Because the FMM procedure fits finite mixtures of generalized linear models, it can also fit standard forms of these models in which the distribution of the data does not follow a mixture. This enables you to use the FMM procedure to estimate parameters in models that can be fit with the CATMOD, LOGISTIC, GENMOD, or GLIMMIX procedures. However, the FMM procedure does not fit models that have random effects.
The FMM procedure has limited postprocessing capabilities compared to some other statistical procedures that are based on linear models. Concepts that are well understood and commonplace in linear models, such as (linear) estimable functions, estimability, and least squares means, do not apply to mixture models in the same way. For example, even the computation of a predicted value is not without ambiguity. You can estimate the means in the component distributions in addition to the overall mean of the mixture.
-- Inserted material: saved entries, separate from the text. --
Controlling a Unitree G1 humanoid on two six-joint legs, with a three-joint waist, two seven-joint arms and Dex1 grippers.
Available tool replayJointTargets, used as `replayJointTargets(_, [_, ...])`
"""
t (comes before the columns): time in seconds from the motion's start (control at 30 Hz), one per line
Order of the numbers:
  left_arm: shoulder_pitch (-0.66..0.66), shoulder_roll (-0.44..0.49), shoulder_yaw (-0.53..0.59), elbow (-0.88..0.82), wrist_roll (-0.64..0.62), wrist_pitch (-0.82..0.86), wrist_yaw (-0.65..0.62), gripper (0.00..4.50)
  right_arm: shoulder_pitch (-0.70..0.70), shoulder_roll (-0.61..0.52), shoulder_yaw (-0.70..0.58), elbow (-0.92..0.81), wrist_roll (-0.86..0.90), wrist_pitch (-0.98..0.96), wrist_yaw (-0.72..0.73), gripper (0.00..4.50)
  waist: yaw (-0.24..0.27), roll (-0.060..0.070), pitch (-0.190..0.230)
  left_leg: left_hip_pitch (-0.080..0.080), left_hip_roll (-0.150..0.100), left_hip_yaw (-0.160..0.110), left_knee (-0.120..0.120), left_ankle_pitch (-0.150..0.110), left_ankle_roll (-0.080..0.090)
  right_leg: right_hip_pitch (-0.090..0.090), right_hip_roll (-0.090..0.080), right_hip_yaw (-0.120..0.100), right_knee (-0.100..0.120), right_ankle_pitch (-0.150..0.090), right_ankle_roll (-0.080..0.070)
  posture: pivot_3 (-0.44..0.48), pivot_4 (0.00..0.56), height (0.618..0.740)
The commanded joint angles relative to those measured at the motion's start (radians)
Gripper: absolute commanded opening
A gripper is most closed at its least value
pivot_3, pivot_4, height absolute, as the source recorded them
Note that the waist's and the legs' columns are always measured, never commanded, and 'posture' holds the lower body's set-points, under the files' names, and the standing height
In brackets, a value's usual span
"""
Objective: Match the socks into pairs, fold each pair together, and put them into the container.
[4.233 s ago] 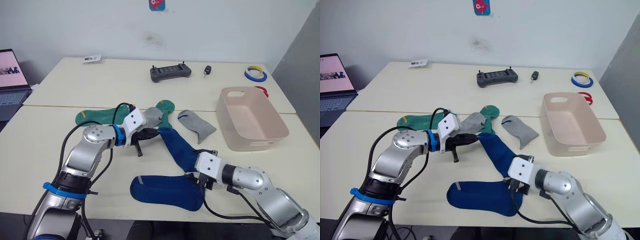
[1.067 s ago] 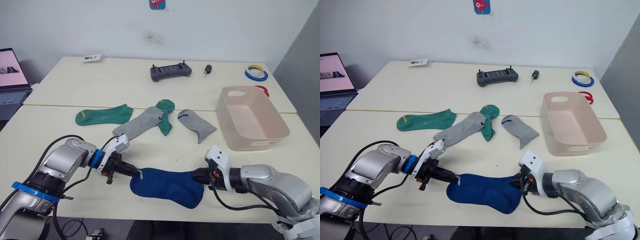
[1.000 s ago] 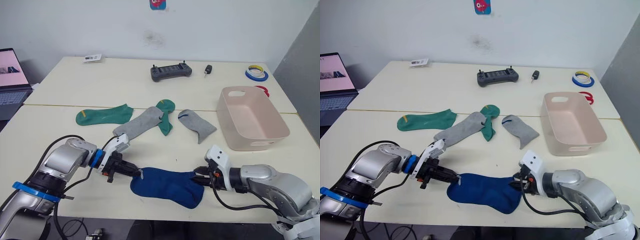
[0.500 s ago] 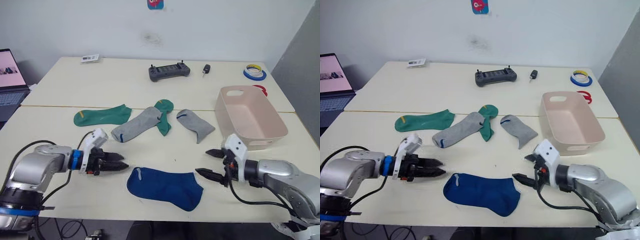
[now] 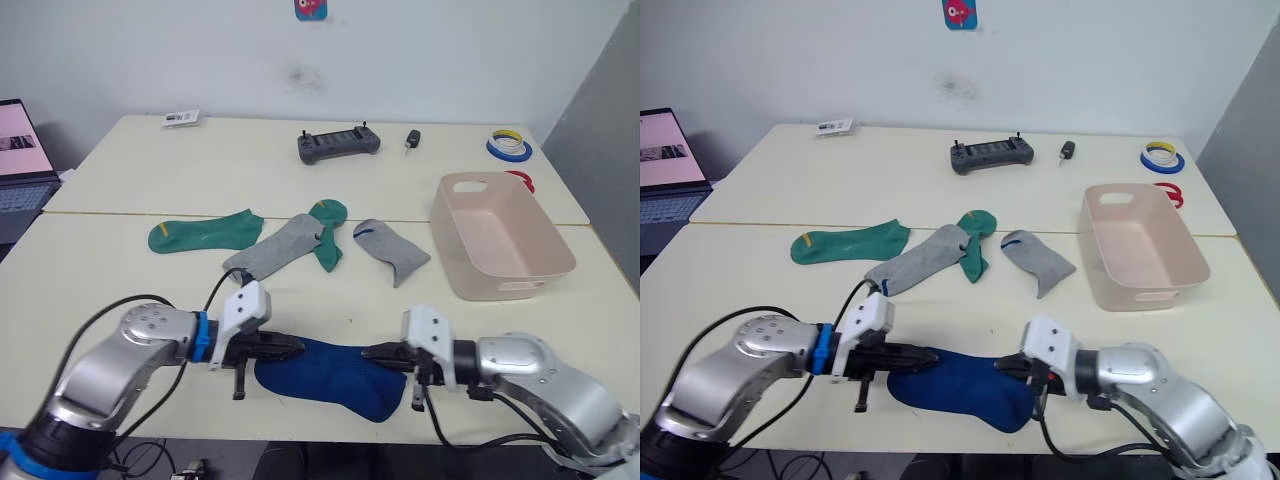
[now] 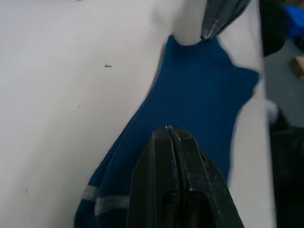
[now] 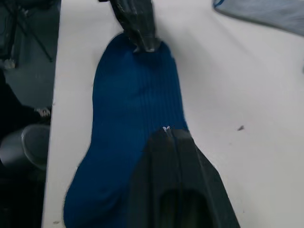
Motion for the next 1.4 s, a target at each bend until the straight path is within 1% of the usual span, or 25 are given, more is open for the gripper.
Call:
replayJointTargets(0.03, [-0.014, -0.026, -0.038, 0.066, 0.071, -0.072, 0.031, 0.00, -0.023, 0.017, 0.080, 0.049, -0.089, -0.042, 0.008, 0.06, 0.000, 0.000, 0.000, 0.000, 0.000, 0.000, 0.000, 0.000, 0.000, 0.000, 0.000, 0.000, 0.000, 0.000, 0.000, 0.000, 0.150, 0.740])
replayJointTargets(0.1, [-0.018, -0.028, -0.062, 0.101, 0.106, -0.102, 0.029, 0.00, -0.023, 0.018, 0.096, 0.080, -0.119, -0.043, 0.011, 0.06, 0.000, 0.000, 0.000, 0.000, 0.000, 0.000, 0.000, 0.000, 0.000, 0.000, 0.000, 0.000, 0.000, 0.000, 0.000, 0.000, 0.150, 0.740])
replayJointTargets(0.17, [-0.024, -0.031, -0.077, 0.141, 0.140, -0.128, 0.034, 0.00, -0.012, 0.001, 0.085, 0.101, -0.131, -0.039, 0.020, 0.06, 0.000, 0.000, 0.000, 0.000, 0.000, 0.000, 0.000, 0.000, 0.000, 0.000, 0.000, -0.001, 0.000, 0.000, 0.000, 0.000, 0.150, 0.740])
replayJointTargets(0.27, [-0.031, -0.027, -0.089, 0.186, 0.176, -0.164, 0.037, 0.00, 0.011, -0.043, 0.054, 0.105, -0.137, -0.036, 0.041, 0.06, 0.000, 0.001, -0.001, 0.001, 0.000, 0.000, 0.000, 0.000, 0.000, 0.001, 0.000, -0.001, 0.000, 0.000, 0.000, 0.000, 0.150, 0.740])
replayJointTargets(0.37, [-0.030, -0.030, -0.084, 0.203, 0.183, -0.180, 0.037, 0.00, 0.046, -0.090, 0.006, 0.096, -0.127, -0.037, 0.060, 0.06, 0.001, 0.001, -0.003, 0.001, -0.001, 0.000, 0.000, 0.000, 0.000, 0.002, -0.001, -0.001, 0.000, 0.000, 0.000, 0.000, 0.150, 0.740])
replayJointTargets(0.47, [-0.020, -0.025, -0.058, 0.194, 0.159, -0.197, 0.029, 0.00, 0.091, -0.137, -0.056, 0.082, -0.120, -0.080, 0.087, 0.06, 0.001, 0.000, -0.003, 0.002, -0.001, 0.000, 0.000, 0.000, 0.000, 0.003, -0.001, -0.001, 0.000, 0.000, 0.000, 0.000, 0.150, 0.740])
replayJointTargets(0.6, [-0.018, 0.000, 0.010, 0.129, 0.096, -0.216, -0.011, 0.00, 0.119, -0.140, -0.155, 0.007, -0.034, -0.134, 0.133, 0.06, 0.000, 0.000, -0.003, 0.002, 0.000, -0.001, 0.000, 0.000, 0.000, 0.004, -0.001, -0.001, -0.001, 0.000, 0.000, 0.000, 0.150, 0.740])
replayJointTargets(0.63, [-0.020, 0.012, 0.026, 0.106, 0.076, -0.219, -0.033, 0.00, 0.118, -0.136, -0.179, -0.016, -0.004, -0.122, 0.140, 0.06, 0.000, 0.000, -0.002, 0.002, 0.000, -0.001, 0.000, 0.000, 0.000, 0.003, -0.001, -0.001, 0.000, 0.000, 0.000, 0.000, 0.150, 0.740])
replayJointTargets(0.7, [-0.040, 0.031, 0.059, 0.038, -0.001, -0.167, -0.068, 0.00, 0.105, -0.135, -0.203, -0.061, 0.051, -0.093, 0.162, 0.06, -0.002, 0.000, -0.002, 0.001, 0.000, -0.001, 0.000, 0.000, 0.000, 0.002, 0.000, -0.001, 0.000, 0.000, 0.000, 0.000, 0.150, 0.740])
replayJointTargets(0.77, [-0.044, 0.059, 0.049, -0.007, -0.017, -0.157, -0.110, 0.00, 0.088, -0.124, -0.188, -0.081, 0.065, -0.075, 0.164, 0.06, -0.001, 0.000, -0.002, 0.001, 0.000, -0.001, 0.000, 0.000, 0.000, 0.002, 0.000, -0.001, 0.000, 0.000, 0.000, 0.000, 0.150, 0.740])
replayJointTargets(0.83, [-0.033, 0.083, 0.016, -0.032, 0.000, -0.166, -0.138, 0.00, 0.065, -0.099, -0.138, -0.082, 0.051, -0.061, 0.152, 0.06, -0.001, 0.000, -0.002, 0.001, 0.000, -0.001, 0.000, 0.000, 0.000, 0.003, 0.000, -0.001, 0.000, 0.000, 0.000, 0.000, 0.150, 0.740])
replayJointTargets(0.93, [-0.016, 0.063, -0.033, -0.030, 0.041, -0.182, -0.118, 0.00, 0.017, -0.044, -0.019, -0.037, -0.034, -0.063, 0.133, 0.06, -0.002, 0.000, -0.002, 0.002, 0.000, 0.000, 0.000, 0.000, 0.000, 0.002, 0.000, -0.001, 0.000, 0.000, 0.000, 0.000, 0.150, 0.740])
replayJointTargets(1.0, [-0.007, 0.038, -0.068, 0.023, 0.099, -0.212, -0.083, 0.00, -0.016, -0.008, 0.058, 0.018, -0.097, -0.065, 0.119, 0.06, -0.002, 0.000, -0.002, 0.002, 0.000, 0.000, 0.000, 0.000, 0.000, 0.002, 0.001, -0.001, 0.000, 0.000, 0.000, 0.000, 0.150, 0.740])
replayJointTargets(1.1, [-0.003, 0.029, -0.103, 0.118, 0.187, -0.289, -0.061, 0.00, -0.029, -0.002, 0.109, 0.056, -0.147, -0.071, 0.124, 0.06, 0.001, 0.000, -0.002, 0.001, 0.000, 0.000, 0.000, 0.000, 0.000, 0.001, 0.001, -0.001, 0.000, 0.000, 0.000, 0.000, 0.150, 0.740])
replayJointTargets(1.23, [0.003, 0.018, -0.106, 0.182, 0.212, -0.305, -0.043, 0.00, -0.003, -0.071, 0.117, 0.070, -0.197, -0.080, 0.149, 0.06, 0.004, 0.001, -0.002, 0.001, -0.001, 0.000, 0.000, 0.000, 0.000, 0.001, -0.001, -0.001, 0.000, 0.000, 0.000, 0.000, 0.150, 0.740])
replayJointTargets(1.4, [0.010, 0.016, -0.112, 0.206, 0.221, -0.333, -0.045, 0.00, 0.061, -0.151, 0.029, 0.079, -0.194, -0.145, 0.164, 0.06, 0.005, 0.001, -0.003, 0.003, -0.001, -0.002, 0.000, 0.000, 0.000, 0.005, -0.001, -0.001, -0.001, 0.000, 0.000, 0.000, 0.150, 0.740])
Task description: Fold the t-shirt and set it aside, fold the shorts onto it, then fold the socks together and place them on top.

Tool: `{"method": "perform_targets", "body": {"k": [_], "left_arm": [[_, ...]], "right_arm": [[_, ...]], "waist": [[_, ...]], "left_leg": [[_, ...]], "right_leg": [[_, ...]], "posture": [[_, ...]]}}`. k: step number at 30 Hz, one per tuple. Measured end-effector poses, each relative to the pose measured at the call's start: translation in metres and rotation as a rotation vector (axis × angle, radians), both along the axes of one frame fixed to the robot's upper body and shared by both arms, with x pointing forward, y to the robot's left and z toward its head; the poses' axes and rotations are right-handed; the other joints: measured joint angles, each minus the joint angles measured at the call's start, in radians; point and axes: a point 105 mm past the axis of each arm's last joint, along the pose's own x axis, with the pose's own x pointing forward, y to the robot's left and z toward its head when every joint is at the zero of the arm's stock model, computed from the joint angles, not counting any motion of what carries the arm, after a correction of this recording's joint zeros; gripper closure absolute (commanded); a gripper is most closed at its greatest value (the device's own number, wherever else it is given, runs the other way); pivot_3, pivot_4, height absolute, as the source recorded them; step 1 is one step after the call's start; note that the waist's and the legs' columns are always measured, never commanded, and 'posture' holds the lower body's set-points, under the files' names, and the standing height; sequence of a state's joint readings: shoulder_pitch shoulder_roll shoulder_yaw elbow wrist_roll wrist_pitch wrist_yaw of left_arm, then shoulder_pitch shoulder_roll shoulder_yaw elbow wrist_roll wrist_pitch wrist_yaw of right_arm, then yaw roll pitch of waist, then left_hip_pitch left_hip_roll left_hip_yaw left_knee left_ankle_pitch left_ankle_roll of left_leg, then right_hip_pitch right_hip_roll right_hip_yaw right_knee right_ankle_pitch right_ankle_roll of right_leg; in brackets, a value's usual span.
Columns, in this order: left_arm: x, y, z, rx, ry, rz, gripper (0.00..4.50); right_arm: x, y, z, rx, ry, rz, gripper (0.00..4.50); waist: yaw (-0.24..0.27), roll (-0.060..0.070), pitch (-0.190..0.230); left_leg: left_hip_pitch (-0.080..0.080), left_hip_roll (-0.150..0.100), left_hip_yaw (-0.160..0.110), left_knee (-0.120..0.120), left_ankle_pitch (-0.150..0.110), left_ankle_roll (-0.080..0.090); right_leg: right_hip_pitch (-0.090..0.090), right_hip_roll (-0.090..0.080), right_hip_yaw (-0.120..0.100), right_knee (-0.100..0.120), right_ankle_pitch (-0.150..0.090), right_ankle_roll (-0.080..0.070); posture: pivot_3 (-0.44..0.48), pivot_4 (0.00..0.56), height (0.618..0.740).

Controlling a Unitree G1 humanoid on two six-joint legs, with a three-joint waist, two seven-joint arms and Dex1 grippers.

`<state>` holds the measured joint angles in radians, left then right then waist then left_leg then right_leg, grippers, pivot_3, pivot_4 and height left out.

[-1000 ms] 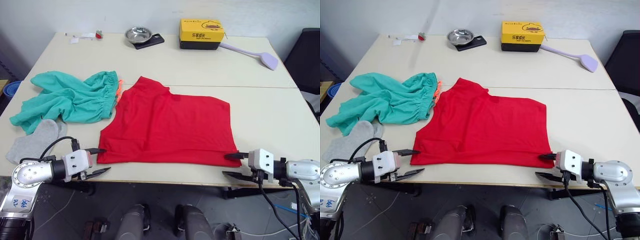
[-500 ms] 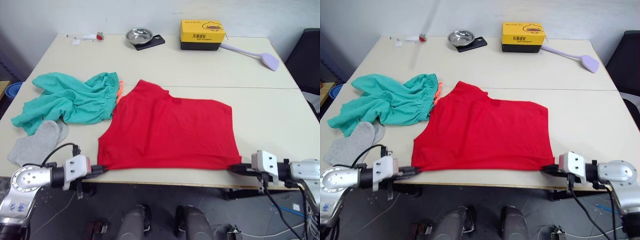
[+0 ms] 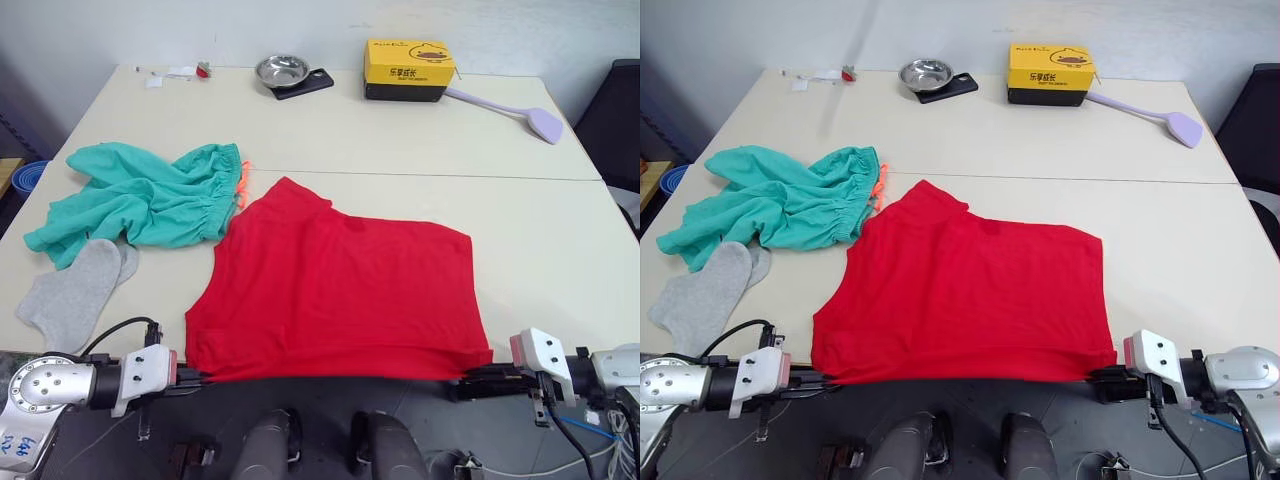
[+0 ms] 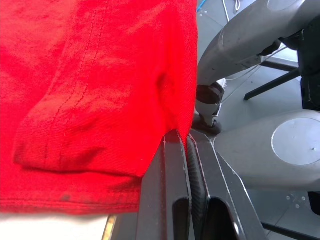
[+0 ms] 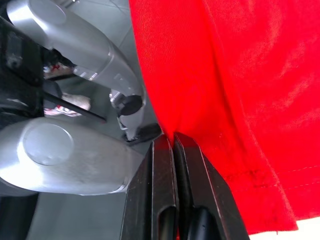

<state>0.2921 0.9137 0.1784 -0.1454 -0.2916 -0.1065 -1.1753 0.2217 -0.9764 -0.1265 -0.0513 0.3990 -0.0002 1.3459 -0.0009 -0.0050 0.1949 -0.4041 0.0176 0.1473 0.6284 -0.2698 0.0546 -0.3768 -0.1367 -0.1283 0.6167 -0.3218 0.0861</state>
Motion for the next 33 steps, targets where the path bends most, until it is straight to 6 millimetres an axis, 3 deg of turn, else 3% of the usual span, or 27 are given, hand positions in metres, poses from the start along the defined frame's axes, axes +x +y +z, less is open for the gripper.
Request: {"method": "perform_targets", "body": {"k": [2, 5, 8, 12, 14, 16, 18, 19, 25, 33], "left_arm": [[0.0, 0.0, 0.001, -0.026, 0.031, 0.023, 3.87], [0.001, 0.002, 0.014, -0.071, 0.073, 0.056, 2.95], [0.005, 0.011, 0.035, -0.093, 0.134, 0.105, 2.01], [0.029, 0.011, 0.076, -0.176, 0.127, 0.14, 0.74], [0.05, 0.007, 0.096, -0.244, 0.083, 0.152, 0.09], [0.069, 0.001, 0.111, -0.306, 0.047, 0.159, 0.04], [0.107, -0.012, 0.126, -0.4, 0.007, 0.177, 0.04], [0.124, -0.018, 0.126, -0.401, 0.004, 0.192, 0.04], [0.193, -0.026, 0.113, -0.366, 0.034, 0.361, 0.04], [0.243, -0.043, 0.1, -0.286, -0.022, 0.524, 0.04]], "right_arm": [[-0.001, 0.001, 0.001, 0.03, 0.027, -0.022, 3.92], [-0.006, 0.001, 0.004, 0.075, 0.078, -0.054, 2.94], [-0.007, -0.003, 0.021, 0.106, 0.119, -0.086, 1.92], [0.019, -0.014, 0.066, 0.128, 0.041, -0.151, 0.56], [0.042, -0.018, 0.086, 0.159, -0.033, -0.203, 0.0], [0.062, -0.021, 0.098, 0.187, -0.082, -0.259, 0.0], [0.101, -0.021, 0.106, 0.221, -0.141, -0.354, 0.0], [0.117, -0.02, 0.106, 0.218, -0.149, -0.4, 0.0], [0.175, -0.027, 0.097, 0.201, -0.121, -0.633, 0.0], [0.205, -0.016, 0.083, 0.192, -0.046, -0.713, 0.0]], "waist": [[0.0, 0.0, 0.0], [0.0, 0.001, 0.001], [0.0, 0.004, 0.003], [-0.001, 0.005, 0.004], [-0.002, 0.005, 0.004], [-0.002, 0.005, 0.004], [-0.001, 0.004, 0.004], [-0.001, 0.004, 0.004], [-0.002, 0.001, 0.005], [-0.008, -0.003, 0.008]], "left_leg": [[0.0, 0.0, 0.0, 0.0, 0.0, 0.0], [-0.001, 0.0, 0.0, 0.0, 0.0, 0.0], [-0.001, 0.0, 0.0, 0.001, 0.001, 0.0], [-0.001, 0.0, 0.0, 0.001, 0.002, 0.001], [0.0, 0.0, -0.001, 0.001, 0.003, -0.001], [-0.001, 0.0, 0.0, 0.001, 0.005, -0.004], [-0.005, -0.001, 0.0, 0.003, 0.011, -0.009], [-0.005, -0.002, 0.001, 0.003, 0.013, -0.009], [-0.02, -0.003, 0.007, 0.005, 0.023, 0.0], [-0.02, -0.004, 0.011, 0.009, 0.024, 0.006]], "right_leg": [[0.0, 0.0, 0.0, 0.0, 0.0, 0.0], [-0.001, 0.0, 0.0, 0.0, 0.0, 0.0], [0.0, 0.0, 0.0, 0.001, 0.0, 0.0], [-0.001, 0.0, 0.0, 0.002, 0.001, 0.0], [-0.001, 0.0, 0.0, 0.002, 0.001, 0.0], [-0.003, 0.0, 0.0, 0.003, 0.002, 0.0], [-0.007, 0.001, -0.001, 0.006, 0.002, 0.001], [-0.008, 0.001, 0.0, 0.009, 0.003, 0.002], [-0.021, 0.009, -0.007, 0.016, 0.004, 0.003], [-0.021, 0.007, -0.004, 0.015, 0.008, 0.012]], "posture": [[0.0, 0.15, 0.74], [0.0, 0.15, 0.74], [0.0, 0.15, 0.74], [0.0, 0.15, 0.74], [0.0, 0.15, 0.74], [0.0, 0.15, 0.74], [0.0, 0.15, 0.74], [0.0, 0.15, 0.74], [0.0, 0.15, 0.74], [0.0, 0.15, 0.74]]}}
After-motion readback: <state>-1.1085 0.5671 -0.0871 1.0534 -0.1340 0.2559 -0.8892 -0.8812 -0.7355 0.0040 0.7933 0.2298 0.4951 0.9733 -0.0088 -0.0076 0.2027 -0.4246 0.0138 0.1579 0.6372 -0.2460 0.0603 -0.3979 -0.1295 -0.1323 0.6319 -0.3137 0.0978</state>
The FMM procedure provides a limited number of built-in distributions and link functions. User-defined distributions or link functions are not supported. Mixture models with component distributions that are not supported by the FMM procedure can be fit with the NLMIXED procedure.
For Bayesian estimation, the FMM procedure implements a small number of highly specialized sampling algorithms. These algorithms are very efficient and specifically designed for generalized linear models and their mixtures. This limits, for example, the allowable specifications for prior distributions of the model parameters. Models that do not fit the targeted algorithms of the FMM procedure can be fit with the MCMC procedure.